ACGME = Accreditation Council for Graduate Medical Education
Adapted with permission from Accreditation Council for Graduate Medical Education. Adaptations are themselves works protected by copyright. So in order to publish this adaptation, authorization must be obtained both from the owner of the copyright in the original work and from the owner of copyright in the translation or adaptation.
Current State of Milestones
Milestones are a report of programmatic judgment of a resident's level of competence based on multiple assessments. Under the current system assessment, data are collected from individual faculty raters and collated by the CCC. Every 6 months, the CCC deliberates and generates reporting milestones for each resident. The milestone ratings sent to the ACGME represent the resident's competence at that point in time. In this way, the milestones have become a summative assessment. Milestones in aggregate should also be used for program improvement by the PD, CCC, and the Program Evaluation Committee (PEC).
The PEC should look at overall milestone reports within the program and is charged with biannual review of data. The PEC comprises faculty members, residents, and others expert in the program's overall design. It is ultimately responsible for the design and implementation of quality improvement efforts regarding the educational program. This is one way in which the milestones and other resident assessments can be used to provide feedback to the program and for the PD to adjust overall program design.
This process provides continuous data for educational quality improvement of residency programs. Milestones track individual progress through each area. The incorporation of the milestones is designed to guide residents toward understanding what is expected of them in key areas. The specialty of orthopaedics is a 5-year training program; ACGME specifically avoided an association between postgraduate year and level. Milestone level 1 corresponds with an entry-level resident with some background competency in general medicine. Levels 2 and 3 represent an evolution from a resident requiring substantial supervision to one who can be expected to complete most of the basic tasks associated with clinical care and technical skills. Level 4 represents a proficient learner able to demonstrate independence, and level 5 represents a very high level of achievement more likely to reflect advanced training such as fellowship. This reflects skill development from beginner to proficient, following a model of skill acquisition through instruction and practice that has been adapted for the context of competency-based medical education.6
Milestone rating sequences will vary because individual residency programs have the freedom to design their own curricular structures. A system that recognizes that individual residency programs vary allows programmatic and individual innovation for format, timing, and curriculum. Optimal measurement is not prescriptive but should be informative. This ensures that individual residency programs can measure where they are relative to general expectations and to the overall standard encoded within the milestones themselves.
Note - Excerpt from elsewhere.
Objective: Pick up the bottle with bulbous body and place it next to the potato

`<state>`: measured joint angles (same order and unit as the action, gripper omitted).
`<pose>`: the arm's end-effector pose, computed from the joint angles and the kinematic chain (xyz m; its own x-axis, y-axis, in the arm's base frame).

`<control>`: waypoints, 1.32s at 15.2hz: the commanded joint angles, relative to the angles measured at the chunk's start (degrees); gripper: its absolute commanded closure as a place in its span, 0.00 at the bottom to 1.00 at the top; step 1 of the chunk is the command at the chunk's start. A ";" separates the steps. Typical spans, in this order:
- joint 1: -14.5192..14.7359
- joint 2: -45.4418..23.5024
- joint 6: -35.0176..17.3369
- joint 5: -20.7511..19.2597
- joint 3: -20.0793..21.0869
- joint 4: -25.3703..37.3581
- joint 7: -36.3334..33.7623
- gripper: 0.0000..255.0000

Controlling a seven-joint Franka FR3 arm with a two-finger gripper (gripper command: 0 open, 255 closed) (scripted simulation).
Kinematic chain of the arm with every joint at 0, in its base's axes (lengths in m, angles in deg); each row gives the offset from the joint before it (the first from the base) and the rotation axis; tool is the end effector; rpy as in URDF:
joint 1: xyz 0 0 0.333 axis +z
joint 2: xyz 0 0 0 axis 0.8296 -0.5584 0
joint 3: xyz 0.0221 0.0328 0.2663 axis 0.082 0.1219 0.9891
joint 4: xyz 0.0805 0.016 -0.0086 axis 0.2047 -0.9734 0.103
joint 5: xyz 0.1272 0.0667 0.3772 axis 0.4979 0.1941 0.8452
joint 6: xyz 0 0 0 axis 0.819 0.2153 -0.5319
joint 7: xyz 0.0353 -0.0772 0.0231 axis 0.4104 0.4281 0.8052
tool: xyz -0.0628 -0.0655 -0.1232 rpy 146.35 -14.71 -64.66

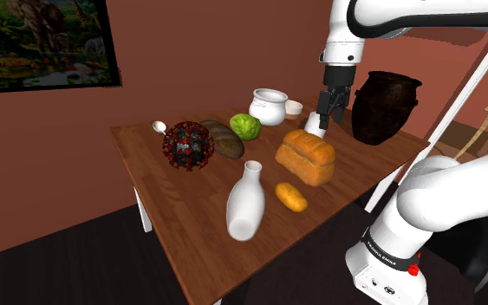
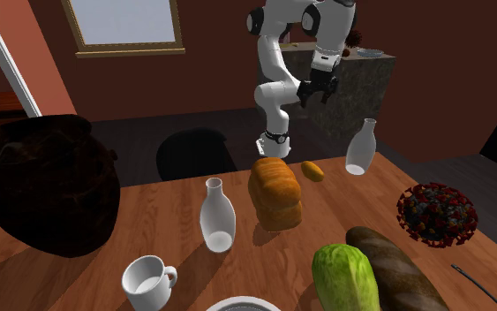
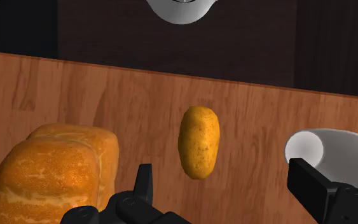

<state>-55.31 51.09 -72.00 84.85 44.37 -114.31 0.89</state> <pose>0.3382 0.0048 0.4508 0.9811 0.0431 -0.1887 0.0412 -0.9991 -0.0142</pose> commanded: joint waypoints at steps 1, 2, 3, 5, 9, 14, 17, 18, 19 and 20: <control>0.00 0.00 0.00 0.00 0.00 0.00 0.00 0.00; -0.53 -1.18 -0.80 -0.93 -1.05 0.44 1.15 0.00; -1.03 -2.42 -1.60 -1.82 -2.10 0.94 2.28 0.00; -1.99 -5.05 -3.19 -3.45 -4.14 2.14 4.51 0.00; -3.64 -10.87 -6.25 -6.07 -8.09 5.33 8.86 0.00; -5.24 -19.02 -9.64 -7.97 -12.74 10.77 14.25 0.00; -6.08 -24.31 -11.32 -8.27 -15.33 14.79 17.58 0.00; -6.34 -26.14 -11.80 -8.23 -16.17 16.26 18.71 0.00; -6.62 -28.01 -12.25 -8.11 -16.97 17.79 19.85 0.00; -6.91 -29.90 -12.65 -7.91 -17.75 19.39 21.01 0.00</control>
<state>-61.89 23.30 -83.93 76.83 27.55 -96.49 20.53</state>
The orthopaedic milestones have presented several challenges to orthopaedic programs and PDs. The intended use of milestones requires a thoughtful data-driven process for every resident every 6 months. The goal is laudable, but the implementation has been challenging, partly because of the perception—by some—that there are too many milestones. This opinion is based on stakeholder opinion collected by the ACGME milestones staff during the period of initial rollout.8-12 There appears to be a general perception that the large number of milestones in orthopaedics can impede the work of the CCC. If programs were expected to add a set of independent assessment tools for faculty to complete on each resident, the consensus is that it would be untenable. Thus, in practice, programs tend to ask individual faculty to use the milestones reporting forms for workplace-based assessments, and the CCC then collates data across all available forms for reporting to the ACGME. This can result in the perception that it is more of a box-checking exercise than a thoughtful evaluation. With the current set of 41 milestones in orthopaedic surgery, a CCC of a 30-resident program must make 1,230 (30 × 41) separate milestone decisions at each CCC meeting, not to mention the challenges in asking all faculty raters to adapt to a new system of assessment. PDs had little guidance when first tasked with this job. Some shortcuts were possible, but the task felt overwhelming which has led to concerns about the quality of the data. A survey of PDs on current practices would help to further identify specific challenges and inform improvements to the process.
The complication of assessing nontechnical skills has been challenging in all specialties. PROF and communication skills are difficult to measure, but there is now a fledgling literature on this.16-20 PBLI and SBP competencies may relate to clinical performance measures already collected by the healthcare institution.21,22 Some resources have been developed and provided in response to these concerns, but there is still much work to be done. Studies looking at CCC processes have recently been published, which may help identify best practices regardless of specialty.8,9,23 Reported options include breaking down the CCC to evaluate different groups of residents, such as one for senior and another for junior residents. Others include presenting the CCC with averaged data from each clinical service rather than milestones from every faculty member. Some programs have developed detailed faculty development resources and systems for mapping assessment tools onto milestones.24,25 One task for the CORD could be to identify best practices among orthopaedic surgery PDs or programs of different sizes and disseminate them to the community at large.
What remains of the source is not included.